My thoughts also turn to the rhythms of learning moments in my own elementary years. Here's how I learned to ride a two-wheeler: I got fed up with the training wheels. It was not going well, riding down the sidewalk on my green and white Schwinn cruiser (for some reason, I named it "Greensleeves"), wobbling back and forth, trying to learn the concept of peddling and balance. So I decided that my fledgling days were over - I would simply ride. "Take 'em off," I instructed my dad. And despite no evidence that I could ride without them, he did. Off I went. My explorations now included the rest of our block on McDaniel Avenue. And soon I would be allowed to cross Simpson Street to my friend's house! I was getting big.

Here's how I learned the multiplication tables: much more tediously. Miss McCormack pointed out to my mother that I was falling behind in fourth grade math. "He's just got to learn his math facts," she said. I still remember, gratefully now, the evenings my mom spent with the flashcards going through those tables, and even now, when faced with a mental math problem, I can summon the vision of the "8 X 9" card for the answer. But it was time to learn them. And it took time. It was extremely necessary drudgery.

But some things can't be taught on time, or in a timely manner - they can only be experienced to be learned. We have to wait until the "tide" is right to set forth - that deeper rhythm and momentum that swirls and floats all boats. Other things can be learned on a schedule. Knowing the difference itself takes experience, for us parents and teachers, and even a bit of nail- biting anxiety and guesswork based on equal parts intuition and calculation. I'm afraid that my multiplication skills are still suspect, in my family.

Preparing to close the books on the school year invites comparison of the two routes to performance and learning. Time's up, and the tide is going out. But the tides of learning keep working regardless of the artificial and external divisions of year, grade, academic subject or curriculum unit. Some of us will take the training wheels off next year; some did it this year. Some will do so over the summer. Whether it came early or late isn't always the issue - it's that we eventually learn to ride.

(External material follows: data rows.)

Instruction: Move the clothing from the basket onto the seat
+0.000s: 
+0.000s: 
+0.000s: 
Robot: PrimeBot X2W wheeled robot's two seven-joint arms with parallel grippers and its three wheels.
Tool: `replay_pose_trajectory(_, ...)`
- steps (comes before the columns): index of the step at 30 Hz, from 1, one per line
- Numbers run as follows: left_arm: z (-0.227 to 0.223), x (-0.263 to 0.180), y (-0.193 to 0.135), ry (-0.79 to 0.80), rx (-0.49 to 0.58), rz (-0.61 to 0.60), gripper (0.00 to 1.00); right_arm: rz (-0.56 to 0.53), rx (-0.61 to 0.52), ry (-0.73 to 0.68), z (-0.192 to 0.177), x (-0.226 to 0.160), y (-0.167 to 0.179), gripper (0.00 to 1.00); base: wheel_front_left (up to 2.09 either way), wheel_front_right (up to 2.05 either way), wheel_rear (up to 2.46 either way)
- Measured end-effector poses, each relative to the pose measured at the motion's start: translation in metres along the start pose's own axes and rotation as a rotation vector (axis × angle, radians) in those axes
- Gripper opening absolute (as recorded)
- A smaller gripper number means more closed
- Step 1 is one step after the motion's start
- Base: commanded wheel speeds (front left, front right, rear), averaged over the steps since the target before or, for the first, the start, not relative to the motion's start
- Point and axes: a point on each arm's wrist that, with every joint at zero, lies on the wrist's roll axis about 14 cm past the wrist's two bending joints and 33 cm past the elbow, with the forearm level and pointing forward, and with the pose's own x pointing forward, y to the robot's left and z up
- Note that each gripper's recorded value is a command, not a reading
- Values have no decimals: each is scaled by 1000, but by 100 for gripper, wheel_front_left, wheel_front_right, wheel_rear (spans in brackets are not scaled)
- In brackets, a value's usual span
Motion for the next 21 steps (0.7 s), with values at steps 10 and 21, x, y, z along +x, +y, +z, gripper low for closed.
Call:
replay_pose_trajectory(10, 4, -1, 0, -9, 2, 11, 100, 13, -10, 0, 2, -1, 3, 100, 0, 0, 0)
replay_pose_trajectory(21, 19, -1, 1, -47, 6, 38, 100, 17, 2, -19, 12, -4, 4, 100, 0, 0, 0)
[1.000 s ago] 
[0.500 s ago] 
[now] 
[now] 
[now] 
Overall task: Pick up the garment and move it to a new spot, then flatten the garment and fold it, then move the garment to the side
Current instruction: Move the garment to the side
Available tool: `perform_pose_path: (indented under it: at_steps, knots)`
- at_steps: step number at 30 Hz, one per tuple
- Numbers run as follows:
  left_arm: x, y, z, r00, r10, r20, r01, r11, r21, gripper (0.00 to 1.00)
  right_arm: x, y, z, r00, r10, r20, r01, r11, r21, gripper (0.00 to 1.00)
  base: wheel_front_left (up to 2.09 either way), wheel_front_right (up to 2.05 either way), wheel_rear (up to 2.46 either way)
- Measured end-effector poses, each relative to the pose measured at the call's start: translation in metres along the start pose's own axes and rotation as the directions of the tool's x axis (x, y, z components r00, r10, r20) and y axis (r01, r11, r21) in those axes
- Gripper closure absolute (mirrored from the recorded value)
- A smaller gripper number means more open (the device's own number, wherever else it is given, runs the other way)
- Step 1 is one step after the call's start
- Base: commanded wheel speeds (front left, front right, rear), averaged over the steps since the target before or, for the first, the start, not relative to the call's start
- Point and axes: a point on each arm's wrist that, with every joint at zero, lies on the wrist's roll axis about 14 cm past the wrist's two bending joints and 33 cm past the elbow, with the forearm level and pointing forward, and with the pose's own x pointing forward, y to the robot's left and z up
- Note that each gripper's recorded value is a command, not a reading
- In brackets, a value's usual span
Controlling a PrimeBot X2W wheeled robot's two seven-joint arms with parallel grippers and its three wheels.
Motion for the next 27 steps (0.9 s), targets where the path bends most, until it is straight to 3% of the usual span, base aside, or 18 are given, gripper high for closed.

It's an approach that has stood the test of time ... and tide.

The eighth-graders and kindergartners at my school ushered in this school year with a new ceremony. The oldest brought flowers for the youngest, and then walked them to their new classroom to begin school. The bell was rung once for each year the eighth graders had been at the school. And when they graduate next week, we'll add five more rings for this year, one for each of the students in the eighth grade. Time's up, and out goes the tide. On Sept. 6 it will return to us, with six fresh eighth-graders who will bring flowers to eight fresh kindergartners, and walk them to class.

Between now and then there will be lots of time and numerous tides of wonderful experiences and learning.

Todd R. Nelson is principal of the Adams School, the K-8 public school in Castine, Maine.